# Task brief
Using the entries that follow, write out the line containing "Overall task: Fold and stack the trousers", the line containing "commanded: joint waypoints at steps", and every line between them, exactly and nothing else.

# Entries taken from a collection

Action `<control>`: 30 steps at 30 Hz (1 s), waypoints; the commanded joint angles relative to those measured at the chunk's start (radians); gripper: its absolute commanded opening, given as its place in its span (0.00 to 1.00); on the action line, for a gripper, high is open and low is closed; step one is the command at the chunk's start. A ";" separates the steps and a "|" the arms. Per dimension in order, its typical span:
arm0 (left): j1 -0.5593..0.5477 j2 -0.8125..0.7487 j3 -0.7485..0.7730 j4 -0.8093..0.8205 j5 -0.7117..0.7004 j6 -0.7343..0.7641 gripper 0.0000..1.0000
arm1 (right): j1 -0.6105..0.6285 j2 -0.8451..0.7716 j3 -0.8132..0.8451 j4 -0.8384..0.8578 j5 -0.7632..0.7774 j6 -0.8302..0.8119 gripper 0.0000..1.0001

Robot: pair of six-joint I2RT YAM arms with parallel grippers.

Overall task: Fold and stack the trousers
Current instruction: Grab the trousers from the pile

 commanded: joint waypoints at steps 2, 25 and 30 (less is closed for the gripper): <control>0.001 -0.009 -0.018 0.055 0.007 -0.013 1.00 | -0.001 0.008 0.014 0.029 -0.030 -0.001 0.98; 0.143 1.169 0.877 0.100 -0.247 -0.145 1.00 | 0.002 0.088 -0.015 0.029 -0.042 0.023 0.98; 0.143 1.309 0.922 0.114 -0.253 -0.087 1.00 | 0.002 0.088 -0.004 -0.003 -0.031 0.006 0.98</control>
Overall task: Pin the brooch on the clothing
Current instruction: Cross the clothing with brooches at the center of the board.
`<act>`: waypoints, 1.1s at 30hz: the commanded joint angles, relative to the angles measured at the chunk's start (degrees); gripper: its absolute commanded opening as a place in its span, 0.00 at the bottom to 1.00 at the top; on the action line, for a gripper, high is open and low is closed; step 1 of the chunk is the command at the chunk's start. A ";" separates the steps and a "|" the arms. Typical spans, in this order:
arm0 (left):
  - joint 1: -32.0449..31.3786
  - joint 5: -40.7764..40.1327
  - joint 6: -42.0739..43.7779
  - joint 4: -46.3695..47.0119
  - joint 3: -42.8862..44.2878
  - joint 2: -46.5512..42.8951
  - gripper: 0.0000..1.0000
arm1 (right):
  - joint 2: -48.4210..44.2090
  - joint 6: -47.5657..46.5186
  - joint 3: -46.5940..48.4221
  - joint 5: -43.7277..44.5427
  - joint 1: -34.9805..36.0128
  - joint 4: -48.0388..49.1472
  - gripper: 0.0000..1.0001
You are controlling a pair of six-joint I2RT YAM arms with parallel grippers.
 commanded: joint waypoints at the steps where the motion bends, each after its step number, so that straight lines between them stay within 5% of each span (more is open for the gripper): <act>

# Completed exercise
Overall task: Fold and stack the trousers
Current instruction: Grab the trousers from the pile

 commanded: joint waypoints at steps 2, 25 and 30 (less is closed for the gripper): <control>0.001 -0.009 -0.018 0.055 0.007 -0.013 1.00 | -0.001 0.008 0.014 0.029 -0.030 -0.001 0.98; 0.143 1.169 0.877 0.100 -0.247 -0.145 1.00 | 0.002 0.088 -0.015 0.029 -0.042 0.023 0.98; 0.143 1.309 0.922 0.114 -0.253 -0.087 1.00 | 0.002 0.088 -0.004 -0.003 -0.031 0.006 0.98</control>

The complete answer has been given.